Over the past several week's I've been exploring ways to rewrite queries to improve execution performance.

I learned a lot of these techniques over time from trial an error, attending presentations, reading blog posts, speaking to other dbas and developers, etc... but never knew of a good resource that summarized these techniques in one place.

This post will be a quick round-up of everything I've covered so far, as well as 8 additional techniques that I use occasionally but don't necessarily require a full detailed post to explain them.

Why Rewrite Queries?

I often find myself working in environments where modifying indexes or changing server settings is out of the question when performance tuning. I usually run into these scenarios when dealing with:

Vendor databases
"Fragile" systems
Not enough disk space
Limited tooling/ad hoc analysis
Features limited by security software

While solving the root cause of a performance problem is always preferable, sometimes the only way I'm able to fix problems in these environments is by rewriting the queries.

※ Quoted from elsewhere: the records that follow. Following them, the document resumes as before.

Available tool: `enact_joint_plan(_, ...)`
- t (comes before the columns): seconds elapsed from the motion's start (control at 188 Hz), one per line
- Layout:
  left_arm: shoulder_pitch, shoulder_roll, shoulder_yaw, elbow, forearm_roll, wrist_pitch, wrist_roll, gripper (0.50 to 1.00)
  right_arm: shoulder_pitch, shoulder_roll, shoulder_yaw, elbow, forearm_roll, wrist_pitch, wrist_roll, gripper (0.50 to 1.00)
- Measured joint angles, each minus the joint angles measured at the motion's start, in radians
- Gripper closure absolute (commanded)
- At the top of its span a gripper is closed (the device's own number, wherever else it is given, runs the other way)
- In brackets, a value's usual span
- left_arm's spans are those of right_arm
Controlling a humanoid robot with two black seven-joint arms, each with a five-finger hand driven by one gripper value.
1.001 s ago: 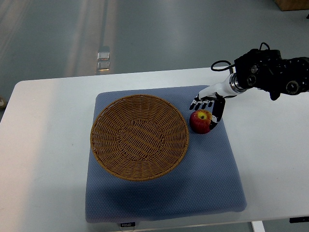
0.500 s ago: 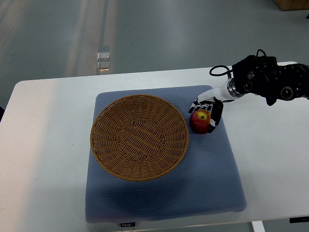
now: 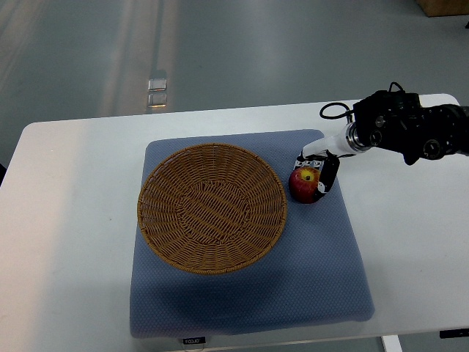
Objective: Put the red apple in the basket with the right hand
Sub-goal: 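Lift the red apple off the mat with the right hand, then carry the apple over the wicker basket and lower it inside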
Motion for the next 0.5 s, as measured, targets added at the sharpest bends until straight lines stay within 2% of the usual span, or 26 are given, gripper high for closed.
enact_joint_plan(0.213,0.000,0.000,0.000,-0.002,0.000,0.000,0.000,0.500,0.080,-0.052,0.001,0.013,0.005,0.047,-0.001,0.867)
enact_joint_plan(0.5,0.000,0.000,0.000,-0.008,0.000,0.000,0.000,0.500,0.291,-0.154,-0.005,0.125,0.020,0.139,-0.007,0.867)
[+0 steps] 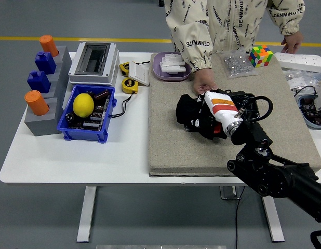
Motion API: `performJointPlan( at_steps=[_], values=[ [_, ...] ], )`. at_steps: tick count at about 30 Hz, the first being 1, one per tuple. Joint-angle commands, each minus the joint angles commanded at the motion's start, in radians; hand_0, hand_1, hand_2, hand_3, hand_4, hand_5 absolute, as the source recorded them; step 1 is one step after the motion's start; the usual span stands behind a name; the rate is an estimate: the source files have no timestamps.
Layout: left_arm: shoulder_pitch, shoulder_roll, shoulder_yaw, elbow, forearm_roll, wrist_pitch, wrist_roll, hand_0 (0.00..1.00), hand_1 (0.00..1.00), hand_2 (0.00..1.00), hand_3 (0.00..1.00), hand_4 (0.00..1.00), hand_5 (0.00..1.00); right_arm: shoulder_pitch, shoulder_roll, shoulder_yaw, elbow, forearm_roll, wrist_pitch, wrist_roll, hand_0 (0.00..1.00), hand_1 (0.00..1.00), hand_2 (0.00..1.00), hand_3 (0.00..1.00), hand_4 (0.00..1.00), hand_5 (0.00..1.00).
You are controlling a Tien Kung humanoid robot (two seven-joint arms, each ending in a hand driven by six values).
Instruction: Pick the rag up,wipe the panel,place it on the desk
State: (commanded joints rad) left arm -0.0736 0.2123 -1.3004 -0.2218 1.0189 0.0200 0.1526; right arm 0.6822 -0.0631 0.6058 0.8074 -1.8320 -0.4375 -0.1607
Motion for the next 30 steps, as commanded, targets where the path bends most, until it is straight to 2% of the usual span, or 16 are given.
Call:
performJointPlan(
  at_steps=[18, 30],
  values=[
    [-0.001, -0.002, -0.01, -0.001, 0.004, 0.0, 0.0, 0.605, 0.636, 0.639, 0.559, 0.632, 0.447, -0.05, -0.111, 0.162, -0.003, -0.03, 0.001, -0.001, 0.241, 0.292, 0.36, 0.364, 0.911, 0.05],
    [-0.002, -0.004, -0.014, -0.002, 0.005, 0.0, 0.0, 0.605, 0.636, 0.637, 0.56, 0.632, 0.446, -0.079, -0.151, 0.227, -0.003, -0.043, 0.002, -0.002, 0.241, 0.291, 0.36, 0.363, 0.91, 0.05]
  ],
)
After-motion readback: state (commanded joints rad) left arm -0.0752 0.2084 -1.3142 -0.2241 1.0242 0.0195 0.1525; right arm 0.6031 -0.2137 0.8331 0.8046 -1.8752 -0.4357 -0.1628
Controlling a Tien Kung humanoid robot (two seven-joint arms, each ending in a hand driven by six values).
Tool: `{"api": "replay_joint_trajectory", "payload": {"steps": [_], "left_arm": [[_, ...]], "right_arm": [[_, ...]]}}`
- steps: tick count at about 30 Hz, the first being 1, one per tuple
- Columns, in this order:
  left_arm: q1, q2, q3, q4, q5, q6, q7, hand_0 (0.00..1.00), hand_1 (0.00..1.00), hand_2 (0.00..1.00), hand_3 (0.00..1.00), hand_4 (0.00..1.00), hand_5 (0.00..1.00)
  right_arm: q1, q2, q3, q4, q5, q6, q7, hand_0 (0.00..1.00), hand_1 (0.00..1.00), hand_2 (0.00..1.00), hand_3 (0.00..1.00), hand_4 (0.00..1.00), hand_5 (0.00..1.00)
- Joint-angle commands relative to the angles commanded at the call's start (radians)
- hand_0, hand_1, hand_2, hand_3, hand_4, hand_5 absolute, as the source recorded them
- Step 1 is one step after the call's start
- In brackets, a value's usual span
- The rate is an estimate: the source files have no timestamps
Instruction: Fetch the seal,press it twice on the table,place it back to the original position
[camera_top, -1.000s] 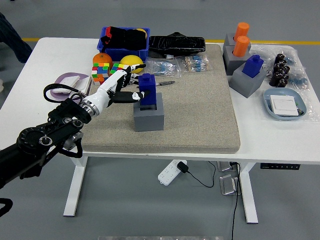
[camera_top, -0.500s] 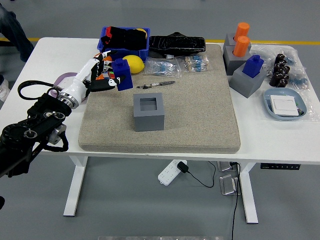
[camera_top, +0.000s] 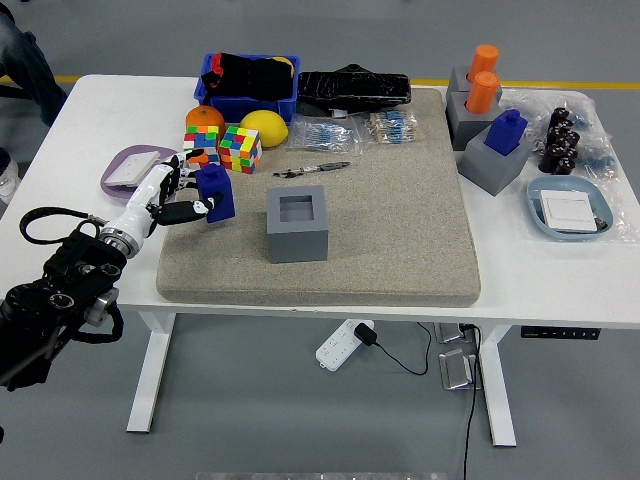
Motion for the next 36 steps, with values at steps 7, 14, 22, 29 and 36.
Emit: {"api": "replay_joint_trajectory", "payload": {"steps": [7, 14, 22, 29, 36], "left_arm": [[0.018, -0.009, 0.003, 0.005, -0.002, 0.007, 0.000, 0.804, 0.531, 0.491, 0.894, 0.633, 0.002], [0.026, -0.014, 0.007, 0.006, -0.004, 0.009, -0.001, 0.804, 0.531, 0.490, 0.894, 0.633, 0.002], [0.023, -0.015, 0.007, 0.007, -0.007, 0.006, 0.001, 0.804, 0.530, 0.487, 0.892, 0.632, 0.002], [-0.001, 0.001, -0.042, -0.027, 0.006, -0.010, 0.005, 0.805, 0.531, 0.488, 0.891, 0.632, 0.002], [-0.038, 0.026, -0.085, -0.123, 0.035, -0.032, 0.013, 0.804, 0.531, 0.488, 0.890, 0.633, 0.002]], "right_arm": [[-0.001, 0.000, 0.002, 0.000, -0.002, -0.001, 0.001, 0.757, 0.672, 0.667, 0.614, 0.762, 0.497], [-0.001, 0.001, 0.000, 0.000, -0.001, -0.001, 0.000, 0.757, 0.672, 0.667, 0.615, 0.762, 0.497], [-0.001, 0.001, 0.000, -0.001, -0.002, -0.001, 0.000, 0.757, 0.672, 0.667, 0.615, 0.764, 0.497], [0.000, 0.001, 0.003, 0.000, -0.002, -0.001, 0.001, 0.757, 0.672, 0.667, 0.615, 0.764, 0.498], [-0.001, 0.000, 0.010, -0.002, -0.010, 0.000, 0.000, 0.757, 0.672, 0.667, 0.615, 0.763, 0.498]]}}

I decided to write this summary post because it is a resource I would have loved to have when starting out. Sometimes it can be easy to get "writer's block" when trying to think of ways to rewrite a SQL query, so hopefully this list of techniques can provide ideas and get your creative juices flowing.

So, without further ado, here is a list of 12 techniques in no particular order that you can use to rewrite your queries to change their performance.

12 Ways to Refactor a Query to Change Performance

1. Window functions vs GROUP BY

Sometimes window functions rely a little too much on tempdb and blocking operators to accomplish what you ask of them. While using them is always my first choice because of their simple syntax, if they perform poorly you can usually rewrite them as an old-fashioned GROUP BY to achieve better performance.

2. Correlated subqueries vs derived tables

Many people like using correlated subqueries because the logic is often easy to understand, however switching to derived table queries often produces better performance due to their set-based nature.

3. IN vs UNION ALL

When filtering rows of data on multiple values in tables with skewed distributions and non-covering indexes, writing your logic into multiple statements joined with UNION ALLs can sometimes generate more efficient execution plans than just using IN or ORs.

4. Temporary Staging Tables

Sometimes the query optimizer struggles to generate an efficient execution plan for complex queries. Breaking a complex query into multiple steps that utilize temporary staging tables can provide SQL Server with more information about your data. They also cause you to write simpler queries which can cause the optimizer to generate more efficient execution plans as well as allow it to reuse result sets more easily.

5. Forcing Table Join Orders

Sometimes outdated statistics and other insufficient information can cause the SQL Server query optimizer to join tables in a less than ideal sequence. Adam Machanic has a fantastic presentation on forcing table join order with blocking operators without having to resort to join hints.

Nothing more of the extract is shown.